Stay at EEGA: mid-August 2018 – mid-February 2019
Mikhail Ilchenko works as a senior researcher at the Institute of Philosophy and Law of the Russian Academy of Sciences, Ural Branch (Yekaterinburg, Russia) and as a lecturer at the Ural Federal University. His research interests focus on post-socialist urban studies and social meanings of architecture. He has published a number of articles on post-socialist urban changes and modernist urban heritage in periodicals and edited volumes in English, Russian, Ukrainian and Polish languages and is an editor of Post-Fordism: Conceptions, Institutions, Practices (Moscow, 2015). He also has organized a series of international workshops, seminars and conferences devoted to the preservation of the modernist architecture in post-socialist countries.
Currently he is involved in a number of international academic projects aimed to analyze symbolic transformation of the post-socialist urban areas in Eastern Europe.
Mikhail Ilchenko is an author of the lecture courses “Power and its Representations in Contemporary Urban Space” and “Social Meaning of Architecture”.
Research project: Shaping New Urban Identities: Symbolic Transformations of the Modernist Urban Heritage under New Post-Soviet Geography
This research examines cultural and social transformations of the modernist urban areas under post-Soviet conditions and analyzes the ways of their integration into new spatial and symbolic structures which are emerging in the post-Soviet space.

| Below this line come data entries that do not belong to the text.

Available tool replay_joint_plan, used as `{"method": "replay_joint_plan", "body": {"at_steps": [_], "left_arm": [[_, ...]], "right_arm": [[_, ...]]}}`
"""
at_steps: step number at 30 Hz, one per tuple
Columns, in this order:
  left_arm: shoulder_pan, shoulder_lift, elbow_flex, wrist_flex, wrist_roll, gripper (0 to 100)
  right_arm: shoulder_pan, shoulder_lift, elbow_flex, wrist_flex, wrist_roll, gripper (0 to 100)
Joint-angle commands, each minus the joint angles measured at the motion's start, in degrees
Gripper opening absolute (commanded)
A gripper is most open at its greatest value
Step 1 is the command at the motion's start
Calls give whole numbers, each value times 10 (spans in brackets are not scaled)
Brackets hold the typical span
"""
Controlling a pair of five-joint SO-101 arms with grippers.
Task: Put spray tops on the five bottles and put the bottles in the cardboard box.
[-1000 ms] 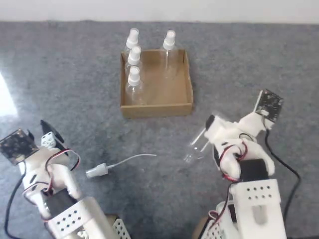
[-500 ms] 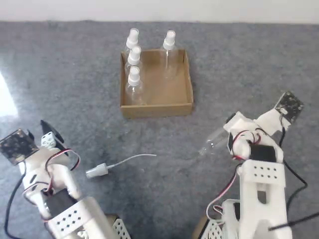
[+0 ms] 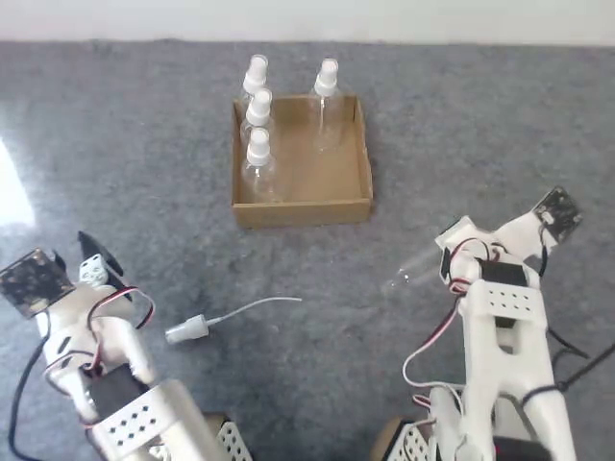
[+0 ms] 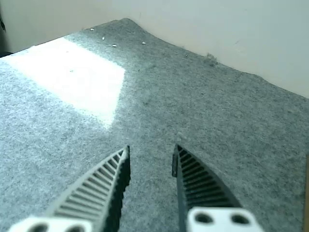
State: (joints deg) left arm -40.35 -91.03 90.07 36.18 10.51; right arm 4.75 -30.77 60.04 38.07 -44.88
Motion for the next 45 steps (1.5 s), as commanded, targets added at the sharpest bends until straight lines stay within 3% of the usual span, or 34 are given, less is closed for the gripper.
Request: {"method": "replay_joint_plan", "body": {"at_steps": [1, 8, 10, 24, 34, 45], "left_arm": [[3, -9, -25, -16, 4, 134], [3, -9, -25, -16, 4, 134], [3, -9, -25, -16, 4, 134], [3, -9, -25, -16, 4, 134], [3, -9, -25, -16, 4, 134], [4, -9, -25, -16, 4, 134]], "right_arm": [[8, 15, -45, -13, -4, 118], [0, 22, -59, 16, -1, 372], [-7, 15, -79, 50, -1, 402], [-14, -36, -253, 260, 93, 402], [-14, -34, -277, 324, 283, 402], [-83, -36, -278, 400, 481, 405]]}}
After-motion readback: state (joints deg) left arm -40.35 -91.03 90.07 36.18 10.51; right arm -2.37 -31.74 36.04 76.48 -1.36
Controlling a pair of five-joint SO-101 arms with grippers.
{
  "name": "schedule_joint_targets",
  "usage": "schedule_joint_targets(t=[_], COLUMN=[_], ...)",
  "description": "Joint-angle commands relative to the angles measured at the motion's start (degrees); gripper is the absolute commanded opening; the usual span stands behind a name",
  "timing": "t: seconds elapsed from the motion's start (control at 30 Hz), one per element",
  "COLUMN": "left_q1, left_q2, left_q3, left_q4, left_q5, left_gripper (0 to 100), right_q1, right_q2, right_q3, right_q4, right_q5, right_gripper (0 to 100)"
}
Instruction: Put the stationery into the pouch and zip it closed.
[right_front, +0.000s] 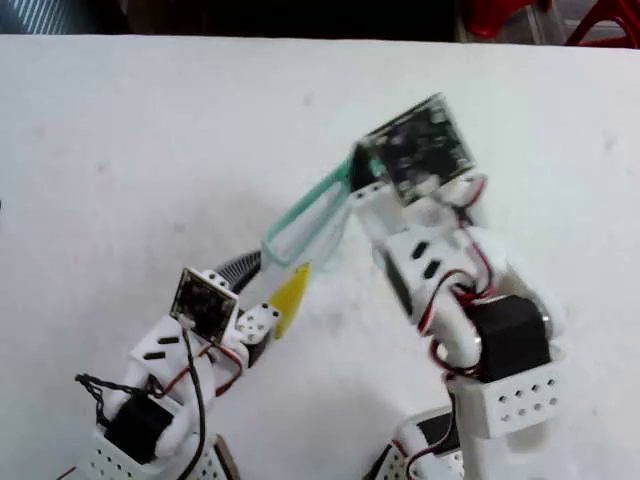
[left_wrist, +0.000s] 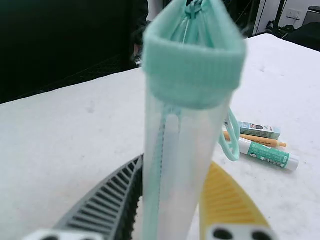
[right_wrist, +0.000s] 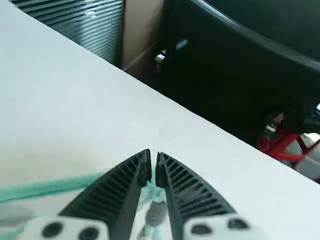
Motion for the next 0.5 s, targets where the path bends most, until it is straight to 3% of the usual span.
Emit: schedule_joint_targets(t=[0.0, 0.2, 0.47], left_q1=[0.57, 0.57, 0.48], left_q2=[0.57, 0.57, 0.57], left_q3=[-0.09, -0.09, 0.09], left_q4=[0.35, 0.35, 0.7], left_q5=[-0.7, -0.7, -0.7], left_gripper=[17, 17, 17], right_q1=[8.84, 19.56, 20.53], right_q2=[0.31, 13.58, 42.15], right_q3=[-0.62, 6.59, 1.14], right_q4=[1.89, -1.8, -8.04], right_q5=[0.35, 0.44, -0.09], right_gripper=[1.7, 1.8, 4.9])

The research aims to explore how the Soviet urban areas of 1920-1930s are transformed today in terms of their a) urban structures; b) social functions; c) symbolic meanings and, thus, to reveal to what extent these changes are in line with the similar trends in Eastern Europe in general.
The Soviet architectural practice of the 1920-1930s represents one of the most influential and radical experiences within the urban modernist project of the interwar period, but meanwhile it is usually viewed separately from any other regional or ideological context.
For that reason, analysis of the Soviet modernist heritage through a prism of global Eastern European experience gives a good opportunity 1) to define and describe a special trajectory of the post-Soviet development within the larger context of Eastern Europe; and 2) to compare the ways of adapting modernist urban heritage in the post-Soviet and post-Socialist countries.
Mikhail Ilchenko recently published the article “Socialist Cities” under post-Soviet Conditions: Symbolic Changes and New Ways of Representation“ in the peer reviewed quarterly Journal „Europa Regional“, edited by the Leibniz-Institut für Länderkunde (IfL).